_BRIEF_
Search the records below for "desk" and copy every line it turns up in.

Segment Start: PROVIDED RECORDS

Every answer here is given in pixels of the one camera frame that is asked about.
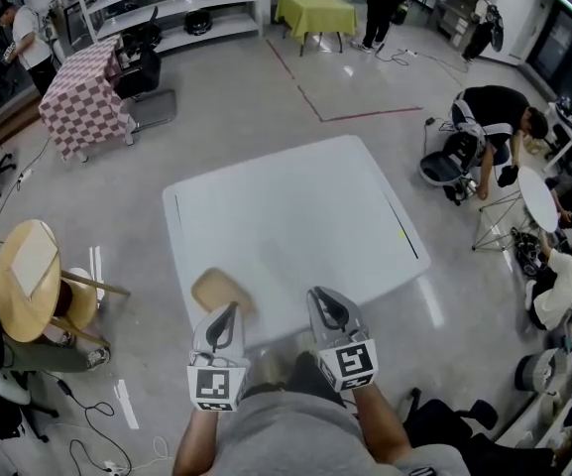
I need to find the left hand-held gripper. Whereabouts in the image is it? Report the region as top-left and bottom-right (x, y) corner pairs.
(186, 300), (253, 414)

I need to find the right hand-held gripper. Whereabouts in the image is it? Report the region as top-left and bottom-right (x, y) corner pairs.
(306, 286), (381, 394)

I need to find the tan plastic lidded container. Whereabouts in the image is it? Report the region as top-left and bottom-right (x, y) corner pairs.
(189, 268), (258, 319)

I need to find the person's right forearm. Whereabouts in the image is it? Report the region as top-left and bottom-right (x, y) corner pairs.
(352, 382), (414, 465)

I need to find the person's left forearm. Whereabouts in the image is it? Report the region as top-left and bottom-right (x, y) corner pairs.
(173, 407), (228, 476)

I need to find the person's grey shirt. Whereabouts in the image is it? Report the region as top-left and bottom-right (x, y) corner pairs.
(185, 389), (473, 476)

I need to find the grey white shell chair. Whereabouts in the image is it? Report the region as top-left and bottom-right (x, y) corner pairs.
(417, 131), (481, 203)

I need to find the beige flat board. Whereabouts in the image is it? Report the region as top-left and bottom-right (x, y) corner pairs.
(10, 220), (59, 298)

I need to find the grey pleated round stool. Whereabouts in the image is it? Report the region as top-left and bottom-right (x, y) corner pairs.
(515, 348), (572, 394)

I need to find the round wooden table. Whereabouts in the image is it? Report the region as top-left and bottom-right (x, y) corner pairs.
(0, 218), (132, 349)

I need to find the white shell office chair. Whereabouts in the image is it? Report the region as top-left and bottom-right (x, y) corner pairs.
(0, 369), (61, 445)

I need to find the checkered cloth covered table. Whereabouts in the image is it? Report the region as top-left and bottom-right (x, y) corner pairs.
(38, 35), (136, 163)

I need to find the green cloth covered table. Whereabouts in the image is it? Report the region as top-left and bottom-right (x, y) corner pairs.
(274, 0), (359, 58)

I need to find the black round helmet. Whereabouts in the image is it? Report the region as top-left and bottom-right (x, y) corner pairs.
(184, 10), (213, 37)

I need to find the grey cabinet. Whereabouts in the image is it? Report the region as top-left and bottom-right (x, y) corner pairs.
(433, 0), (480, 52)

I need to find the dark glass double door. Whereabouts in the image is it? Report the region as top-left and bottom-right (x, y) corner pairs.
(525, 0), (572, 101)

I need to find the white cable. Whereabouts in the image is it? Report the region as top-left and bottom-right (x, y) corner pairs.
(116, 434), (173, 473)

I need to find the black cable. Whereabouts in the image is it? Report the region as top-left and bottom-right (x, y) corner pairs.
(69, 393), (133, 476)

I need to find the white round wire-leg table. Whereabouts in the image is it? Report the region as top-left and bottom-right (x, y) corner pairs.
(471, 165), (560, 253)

Segment End: PROVIDED RECORDS
Segment Start: PROVIDED RECORDS

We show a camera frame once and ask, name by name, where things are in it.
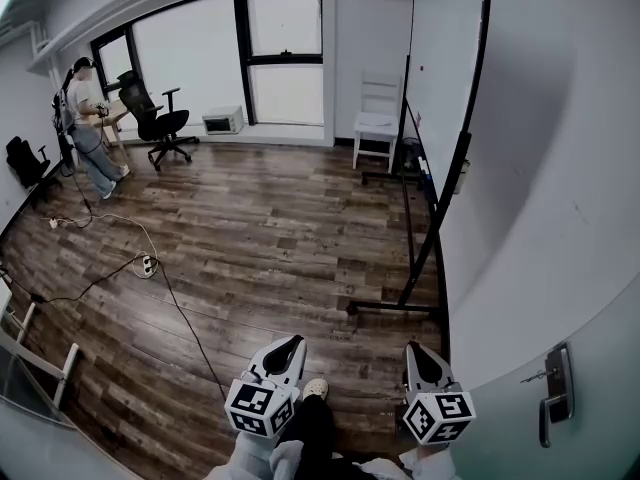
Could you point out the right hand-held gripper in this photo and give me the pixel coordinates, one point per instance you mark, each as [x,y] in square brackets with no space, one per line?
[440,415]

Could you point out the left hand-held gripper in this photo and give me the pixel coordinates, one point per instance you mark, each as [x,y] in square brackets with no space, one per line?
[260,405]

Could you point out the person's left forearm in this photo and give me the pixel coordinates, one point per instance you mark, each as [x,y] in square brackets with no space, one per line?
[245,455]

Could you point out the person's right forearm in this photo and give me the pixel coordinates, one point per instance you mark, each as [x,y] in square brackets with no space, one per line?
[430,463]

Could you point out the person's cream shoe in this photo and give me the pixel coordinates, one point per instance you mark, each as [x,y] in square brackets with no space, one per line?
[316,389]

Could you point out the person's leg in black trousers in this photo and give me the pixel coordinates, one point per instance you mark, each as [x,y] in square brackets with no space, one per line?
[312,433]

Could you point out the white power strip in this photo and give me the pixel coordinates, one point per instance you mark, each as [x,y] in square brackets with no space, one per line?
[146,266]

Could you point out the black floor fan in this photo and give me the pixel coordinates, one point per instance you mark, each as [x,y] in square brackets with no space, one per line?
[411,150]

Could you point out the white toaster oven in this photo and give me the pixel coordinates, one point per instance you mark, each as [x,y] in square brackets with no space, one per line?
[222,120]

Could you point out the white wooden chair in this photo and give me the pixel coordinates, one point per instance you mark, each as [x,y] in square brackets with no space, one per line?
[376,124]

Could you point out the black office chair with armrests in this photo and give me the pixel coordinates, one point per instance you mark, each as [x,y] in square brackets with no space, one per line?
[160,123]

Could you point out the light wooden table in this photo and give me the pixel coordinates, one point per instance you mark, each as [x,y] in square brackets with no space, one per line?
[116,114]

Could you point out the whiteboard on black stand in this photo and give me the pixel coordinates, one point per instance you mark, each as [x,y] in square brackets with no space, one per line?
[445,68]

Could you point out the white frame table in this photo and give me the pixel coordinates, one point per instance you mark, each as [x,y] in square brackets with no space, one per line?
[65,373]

Segment End: PROVIDED RECORDS
Segment Start: PROVIDED RECORDS

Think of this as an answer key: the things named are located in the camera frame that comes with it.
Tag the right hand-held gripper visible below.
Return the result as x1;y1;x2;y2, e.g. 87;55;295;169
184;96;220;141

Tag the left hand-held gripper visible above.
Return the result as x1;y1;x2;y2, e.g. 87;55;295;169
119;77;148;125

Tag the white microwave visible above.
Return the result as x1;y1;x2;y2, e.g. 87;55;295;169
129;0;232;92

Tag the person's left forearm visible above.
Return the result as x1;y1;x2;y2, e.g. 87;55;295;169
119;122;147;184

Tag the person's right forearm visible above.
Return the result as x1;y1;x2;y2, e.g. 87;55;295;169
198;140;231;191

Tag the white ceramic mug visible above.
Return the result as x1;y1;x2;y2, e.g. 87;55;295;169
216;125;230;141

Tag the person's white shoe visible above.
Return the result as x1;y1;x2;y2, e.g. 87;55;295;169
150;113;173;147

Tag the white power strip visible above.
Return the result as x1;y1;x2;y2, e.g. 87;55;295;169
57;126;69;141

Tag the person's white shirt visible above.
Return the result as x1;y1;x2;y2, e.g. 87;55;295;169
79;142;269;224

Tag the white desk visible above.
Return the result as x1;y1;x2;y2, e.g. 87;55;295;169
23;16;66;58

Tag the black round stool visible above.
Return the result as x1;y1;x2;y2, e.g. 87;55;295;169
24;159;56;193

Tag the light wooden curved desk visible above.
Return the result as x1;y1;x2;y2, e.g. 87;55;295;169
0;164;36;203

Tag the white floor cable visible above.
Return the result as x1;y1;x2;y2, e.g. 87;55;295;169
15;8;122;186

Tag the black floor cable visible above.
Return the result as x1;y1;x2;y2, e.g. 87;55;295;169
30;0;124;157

Segment End: PROVIDED RECORDS

_OUTPUT FOR THIS EXERCISE_
Tag the white desk visible above.
Tag the light wooden curved desk visible above.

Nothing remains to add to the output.